Mayoral candidate Rick Caruso lambasted the California Environmental Quality Act, or CEQA, calling the environmental law a major obstacle to development across Los Angeles.
Now The Grove, a Fairfax shopping center owned by the billionaire developer, has used the 55-year-old state law to try to block the $1.25 billion redevelopment of the Television City studios next door at 7800 Beverly Boulevard, the Los Angeles Times reported.
Caruso’s Grove filed a lawsuit attempting to overturn the city’s approval last month of Hackman Capital Partners’ 980,000-square-foot studio redevelopment project.
Hackman and its backers said the revamped studios would provide a needed boost to film and TV production in a city that has lost filming to other states, and where many in the industry are out of work.
In a 43-page complaint, attorneys for The Grove said city leaders showed a “stunning disregard” for CEQA when they approved the 25-acre project. They call it “frustratingly undefined,” making it impossible for the public to figure out its size and environmental impacts.
The project had faced opposition from Caruso and A.F. Gilmore, owner of the Original Farmers Market, who claimed it violated zoning rules and environmental laws. They said it would flood the area with traffic, while doing little to address the ebb of entertainment production in L.A.
The lawsuit calls for a judge to block Television City and overturn city approvals and an environmental impact report. It alleges the city violated not just CEQA, but also state housing law and Measure HLA, which requires bus and bike lanes on certain corridors.
Lawyers for the popular outdoor shopping mall also said the redevelopment of the former CBS Television City would cause more traffic, “increasing the risk of pedestrian injury or death.”
The Grove lawsuit adds to three others seeking to overturn the approval of a new Television City — including suits filed by the Beverly Wilshire Homes Association, Save Beverly Fairfax and A.F. Gilmore, which in its filing said the city had “run roughshod over CEQA.”
Hackman’s Zach Sokoloff called the quartet of lawsuits an “unfortunate but predictable abuse of CEQA,” according to the Times.

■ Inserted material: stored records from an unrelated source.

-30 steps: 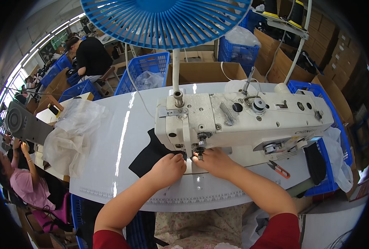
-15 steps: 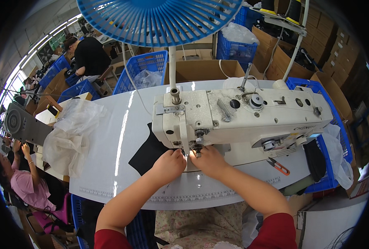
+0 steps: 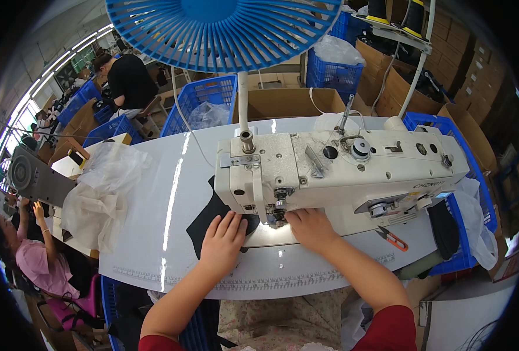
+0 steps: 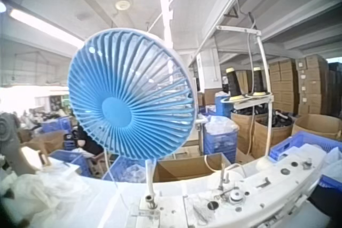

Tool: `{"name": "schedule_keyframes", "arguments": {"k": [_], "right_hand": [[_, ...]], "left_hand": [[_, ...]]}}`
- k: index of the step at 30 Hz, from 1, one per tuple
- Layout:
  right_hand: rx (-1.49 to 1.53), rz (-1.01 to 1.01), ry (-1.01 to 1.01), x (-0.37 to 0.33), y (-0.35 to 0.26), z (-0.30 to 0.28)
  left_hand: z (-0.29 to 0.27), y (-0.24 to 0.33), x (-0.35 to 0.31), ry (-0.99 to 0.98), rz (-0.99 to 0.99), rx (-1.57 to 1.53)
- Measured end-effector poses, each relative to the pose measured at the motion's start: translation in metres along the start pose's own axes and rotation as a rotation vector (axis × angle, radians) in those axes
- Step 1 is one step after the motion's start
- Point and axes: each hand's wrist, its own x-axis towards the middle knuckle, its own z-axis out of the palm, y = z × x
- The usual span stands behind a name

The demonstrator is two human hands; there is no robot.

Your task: The person sews pieces of black fabric together using an industrial sewing machine, then trims the thread with thread snips.

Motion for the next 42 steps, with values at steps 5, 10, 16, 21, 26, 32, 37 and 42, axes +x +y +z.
{"name": "schedule_keyframes", "arguments": {"k": [5, 10, 16, 21, 26, 32, 37, 42], "right_hand": [[-0.073, -0.130, -0.197, 0.013, 0.002, -0.017], [-0.240, -0.231, -0.377, 0.018, -0.034, -0.035], [-0.396, -0.584, -0.290, 0.029, -0.048, -0.034], [-0.136, -0.496, -0.225, 0.020, -0.025, -0.021], [-0.156, -0.540, -0.162, 0.024, -0.019, -0.026], [-0.138, -0.458, -0.153, 0.017, -0.022, -0.020], [-0.131, -0.421, -0.141, 0.013, -0.026, -0.017], [-0.129, -0.369, -0.255, 0.013, -0.030, -0.016]], "left_hand": [[0.007, -0.014, -0.019, 0.011, -0.010, 0.028], [-0.015, -0.001, 0.002, -0.048, 0.119, 0.033], [-0.017, 0.008, 0.017, -0.063, 0.254, -0.004], [-0.018, 0.001, 0.022, -0.111, 0.383, 0.018], [-0.008, -0.015, 0.027, -0.036, 0.492, -0.048], [-0.012, -0.019, 0.035, -0.117, 0.500, -0.119], [-0.006, -0.018, 0.030, -0.051, 0.503, -0.115], [-0.003, -0.013, 0.028, -0.034, 0.491, -0.125]]}}
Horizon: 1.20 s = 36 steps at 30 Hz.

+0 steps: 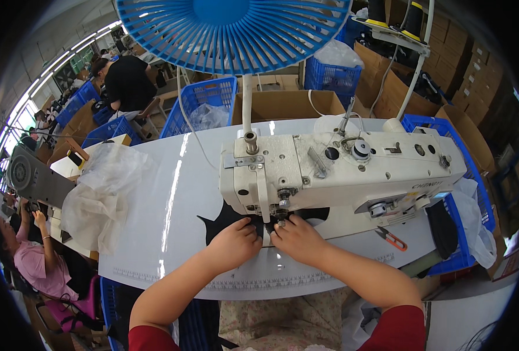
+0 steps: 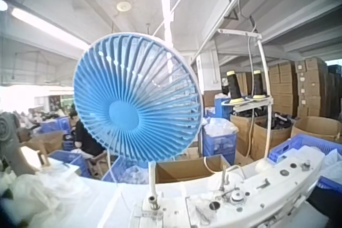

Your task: The person sews pieces of black fabric together using an industrial sewing machine, then trims the thread with thread snips.

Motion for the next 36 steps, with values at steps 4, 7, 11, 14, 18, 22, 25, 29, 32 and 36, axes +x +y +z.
{"name": "schedule_keyframes", "arguments": {"k": [4, 7, 11, 14, 18, 22, 25, 29, 32, 36], "right_hand": [[-0.080, 0.000, 0.150, 0.001, 0.000, 0.004], [-0.091, 0.004, 0.139, 0.003, -0.001, 0.005], [-0.105, 0.050, 0.037, 0.006, -0.005, 0.004], [-0.130, 0.083, 0.025, 0.008, -0.007, 0.006], [-0.173, 0.107, 0.038, 0.010, -0.009, 0.009], [-0.150, 0.151, -0.018, 0.014, -0.011, 0.010], [-0.153, 0.177, 0.003, 0.018, -0.012, 0.016], [-0.201, 0.197, 0.023, 0.018, -0.014, 0.020], [-0.122, 0.213, 0.085, 0.011, -0.011, 0.017], [-0.183, 0.381, 0.133, -0.004, 0.005, 0.003]], "left_hand": [[0.003, 0.002, 0.001, 0.011, -0.004, 0.058], [0.005, 0.003, 0.003, -0.002, -0.011, 0.074], [0.010, 0.003, 0.005, -0.024, -0.034, 0.095], [0.010, 0.002, 0.007, 0.025, -0.041, 0.124], [0.007, 0.001, 0.011, 0.003, -0.039, 0.153], [0.008, 0.001, 0.013, -0.087, -0.092, 0.141], [0.017, 0.000, 0.011, -0.037, -0.096, 0.151], [0.019, 0.005, 0.013, -0.061, -0.153, 0.142], [0.009, 0.015, 0.015, -0.132, -0.183, 0.251], [0.008, 0.027, 0.003, -0.075, -0.286, 0.270]]}}
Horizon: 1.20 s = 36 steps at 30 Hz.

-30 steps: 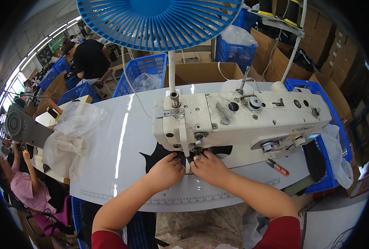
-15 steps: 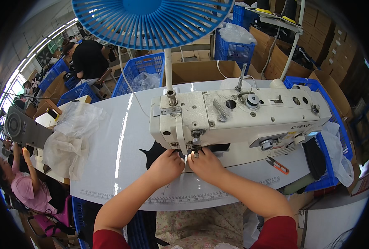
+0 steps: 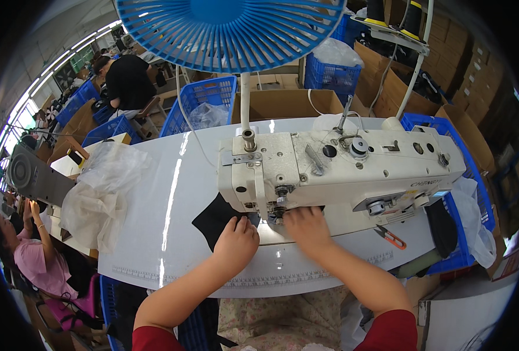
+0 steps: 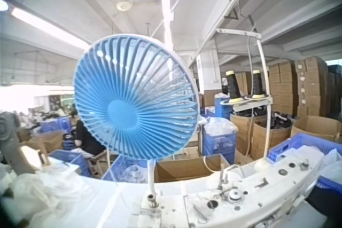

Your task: The person sews pieces of black fabric together using an industrial sewing machine, then trims the thread with thread snips.

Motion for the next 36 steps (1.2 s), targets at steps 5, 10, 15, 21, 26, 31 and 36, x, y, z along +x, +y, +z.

Hackman, the Culver City-based firm led by Michael Hackman that owns and runs nearly two dozen studio properties, went through a lengthy review process, winning support from neighbors, business groups, historic preservationists and people in film and TV production, he said.
“Despite these continued efforts to block this investment into the entertainment industry, we remain steadfast in our commitment to keeping Hollywood in Hollywood,” Sokoloff said in a statement.